The Concours is such a capable bike over long distances that I want to conquer the seat problem.  While I was away the astonishingly cheap seat cover from ebay arrived.  It has ribbing and additional padding so I hope it solves the problem.  If it doesn’t, I may have to start working toward that disco Corbin seat.

BTW: that’s 93.6¢ a
litre in Canada for
super unleaded…not
the buck twenty
you’re paying here


If I found myself heading down to next year’s Indianapolis MotoGP (assuming they don’t cancel it and there are rumours of just that), I hope to do it in Knox Cross Body armour, some kind of air pants that don’t exist and all while sitting on a Corbin seat.  Other than trying to duct the Concours’ heat away from my legs and addressing the seat there is little else I’d do with this wonderful machine.

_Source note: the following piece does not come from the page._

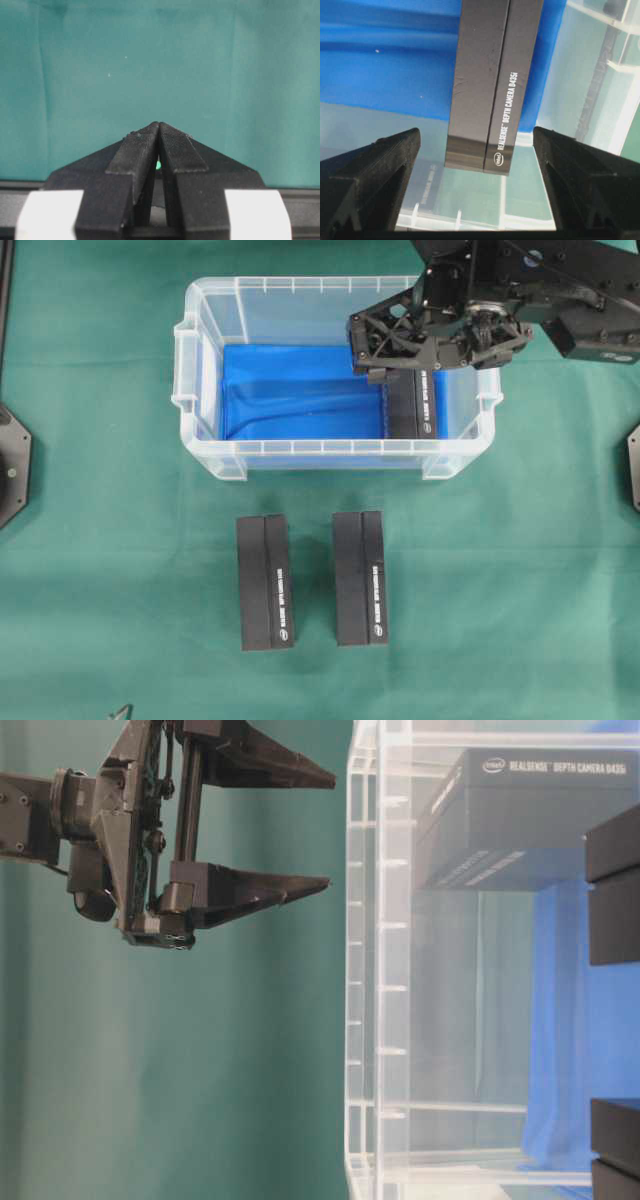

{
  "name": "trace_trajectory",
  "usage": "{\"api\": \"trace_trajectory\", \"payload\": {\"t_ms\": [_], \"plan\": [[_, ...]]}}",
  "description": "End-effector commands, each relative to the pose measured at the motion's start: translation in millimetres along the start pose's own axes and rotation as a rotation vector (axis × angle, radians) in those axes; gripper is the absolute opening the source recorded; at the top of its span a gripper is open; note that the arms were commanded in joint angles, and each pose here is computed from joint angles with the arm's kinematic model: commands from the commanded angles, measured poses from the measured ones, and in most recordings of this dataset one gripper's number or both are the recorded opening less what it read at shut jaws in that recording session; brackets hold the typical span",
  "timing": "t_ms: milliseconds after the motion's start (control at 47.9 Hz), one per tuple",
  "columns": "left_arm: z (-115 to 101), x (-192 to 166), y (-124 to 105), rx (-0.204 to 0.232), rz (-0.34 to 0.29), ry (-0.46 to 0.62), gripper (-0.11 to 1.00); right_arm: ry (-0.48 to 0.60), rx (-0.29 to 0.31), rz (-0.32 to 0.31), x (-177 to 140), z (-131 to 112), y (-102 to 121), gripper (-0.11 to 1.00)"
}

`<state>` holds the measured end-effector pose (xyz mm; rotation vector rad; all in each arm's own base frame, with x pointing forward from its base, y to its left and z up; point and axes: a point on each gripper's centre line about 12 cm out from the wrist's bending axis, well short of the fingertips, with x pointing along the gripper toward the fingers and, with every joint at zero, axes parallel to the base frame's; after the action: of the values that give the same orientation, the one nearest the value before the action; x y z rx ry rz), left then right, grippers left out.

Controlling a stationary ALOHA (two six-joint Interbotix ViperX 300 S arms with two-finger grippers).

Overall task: Take the box out of the case with the right arm.
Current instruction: 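Move the open right gripper over the right black box in the case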

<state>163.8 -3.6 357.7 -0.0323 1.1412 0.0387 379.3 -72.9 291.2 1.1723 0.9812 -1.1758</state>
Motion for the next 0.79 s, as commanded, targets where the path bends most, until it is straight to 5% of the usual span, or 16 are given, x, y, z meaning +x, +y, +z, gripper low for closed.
{"api": "trace_trajectory", "payload": {"t_ms": [0,772], "plan": [[5.5,-5.4,0.4,-0.002,0.001,-0.022,0.0,-0.006,-0.002,0.026,-9.0,0.4,0.3,0.89],[5.7,-5.4,0.4,-0.003,0.001,-0.023,0.0,-0.011,-0.001,0.024,-4.3,2.4,-1.0,0.89]]}}
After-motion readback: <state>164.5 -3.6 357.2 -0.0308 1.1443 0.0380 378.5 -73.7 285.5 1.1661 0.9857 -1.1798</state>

As I continue to try new gear bits and pieces stick and become indispensable.  Those Alpinestars boots, S&S gloves and Bell helmet have covered the extremities, and the vast majority of the Concours is brilliant, it’s just the booty and the bod that I need to work on for a cooler and more enduring ride south next time (and I’m hoping there is a next time!).

The Ride To Indy: A Day At The Track

I’m in an entirely dodgy hotel by the Detroit airport after a long day in the saddle.  Indy was fantastic.  The weather has been epic and the Concours has been faultless.  I’ve only got the phone pics at the moment.  The camera pics will have to wait until I’m home and can get them off the camera, they look pretty sharp.

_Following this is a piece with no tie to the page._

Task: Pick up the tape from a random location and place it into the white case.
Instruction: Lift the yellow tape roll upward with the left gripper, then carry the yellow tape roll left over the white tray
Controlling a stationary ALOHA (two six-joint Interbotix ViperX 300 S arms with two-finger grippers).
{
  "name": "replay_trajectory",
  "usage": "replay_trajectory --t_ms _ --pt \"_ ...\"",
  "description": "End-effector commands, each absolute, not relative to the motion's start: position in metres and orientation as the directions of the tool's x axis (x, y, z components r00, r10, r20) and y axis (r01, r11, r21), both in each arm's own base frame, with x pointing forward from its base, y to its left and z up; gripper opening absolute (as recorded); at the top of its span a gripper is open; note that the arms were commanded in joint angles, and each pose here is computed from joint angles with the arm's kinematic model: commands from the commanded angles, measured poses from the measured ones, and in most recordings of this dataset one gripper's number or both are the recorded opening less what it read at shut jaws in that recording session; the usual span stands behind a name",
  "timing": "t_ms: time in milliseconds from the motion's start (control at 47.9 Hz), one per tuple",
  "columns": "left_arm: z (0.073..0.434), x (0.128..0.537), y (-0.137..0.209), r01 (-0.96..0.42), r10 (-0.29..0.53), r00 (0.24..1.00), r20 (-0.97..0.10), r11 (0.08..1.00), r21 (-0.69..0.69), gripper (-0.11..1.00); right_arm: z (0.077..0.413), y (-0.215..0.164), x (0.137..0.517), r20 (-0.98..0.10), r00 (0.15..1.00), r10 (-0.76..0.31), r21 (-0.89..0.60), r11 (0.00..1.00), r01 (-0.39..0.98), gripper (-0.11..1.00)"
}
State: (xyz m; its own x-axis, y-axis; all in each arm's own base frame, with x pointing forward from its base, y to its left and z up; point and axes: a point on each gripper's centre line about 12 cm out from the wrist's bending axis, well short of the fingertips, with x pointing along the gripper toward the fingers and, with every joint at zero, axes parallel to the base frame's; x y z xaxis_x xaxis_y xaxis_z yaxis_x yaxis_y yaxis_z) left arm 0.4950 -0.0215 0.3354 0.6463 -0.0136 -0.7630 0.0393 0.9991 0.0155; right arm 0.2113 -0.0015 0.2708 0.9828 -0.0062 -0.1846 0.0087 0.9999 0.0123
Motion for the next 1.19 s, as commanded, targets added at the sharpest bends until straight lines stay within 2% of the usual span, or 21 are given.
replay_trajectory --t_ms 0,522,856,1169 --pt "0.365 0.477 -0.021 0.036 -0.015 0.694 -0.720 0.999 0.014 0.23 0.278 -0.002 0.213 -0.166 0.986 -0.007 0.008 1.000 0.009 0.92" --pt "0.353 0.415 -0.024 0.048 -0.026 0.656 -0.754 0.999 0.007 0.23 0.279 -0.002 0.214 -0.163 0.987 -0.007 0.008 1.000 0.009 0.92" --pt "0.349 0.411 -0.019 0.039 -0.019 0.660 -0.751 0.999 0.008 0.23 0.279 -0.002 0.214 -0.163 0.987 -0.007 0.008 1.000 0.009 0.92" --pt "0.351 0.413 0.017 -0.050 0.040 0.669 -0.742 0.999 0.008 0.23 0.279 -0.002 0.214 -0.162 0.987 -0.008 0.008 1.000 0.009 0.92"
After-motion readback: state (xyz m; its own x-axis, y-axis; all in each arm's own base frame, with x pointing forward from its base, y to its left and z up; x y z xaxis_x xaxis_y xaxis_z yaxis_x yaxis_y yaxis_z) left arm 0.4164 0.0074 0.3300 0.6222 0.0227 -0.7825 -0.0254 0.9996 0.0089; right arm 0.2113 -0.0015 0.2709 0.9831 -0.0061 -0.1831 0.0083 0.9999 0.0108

I wish we has more time to spend at the track, but it was a great reconnaissance trip.  I’ll be spending more time down there next year (please don’t cancel IndyGP Dorna!).

In the meantime, with some phone-made media maybe I can convince you to take your bike down to Indy for the MotoGP, it’s a special motorbiking experience.

We got there early and were directed to the back gate and onto the back straight of the oval- all bikes who showed up were parked on the straight!  – I gave her the beans going down the straight, there is nothing like hearing your own bike’s engine howling off the concrete retaining walls of the Indianapolis oval!

 

Sitting on the main straight watching Moto3 doing their first practice. The little 250cc thumpers are astonishingly loud!
When we came back at about 3:30pm there were hundreds and hundreds of bikes!

 

Yep, still Indy – there is a golf course in the middle of the oval!  Those people on the berm are watching MotoGP racers dicing with the s-bends on the road circuit.

https://goo.gl/photos/4J8iTc3W8TRwi4129

https://goo.gl/photos/UFNbcTby1LiWncCs6

The Ride to Indy: Cathedrals of Speed

We were enjoying a lovely ride through the Irish Hills in southern Michigan yesterday on our way to Indianapolis for MotoGP when we stumbled across another cathedral of speed, the Michigan International Speedway.  If you swing by when no events are happening you can still sign in and have a look, we did!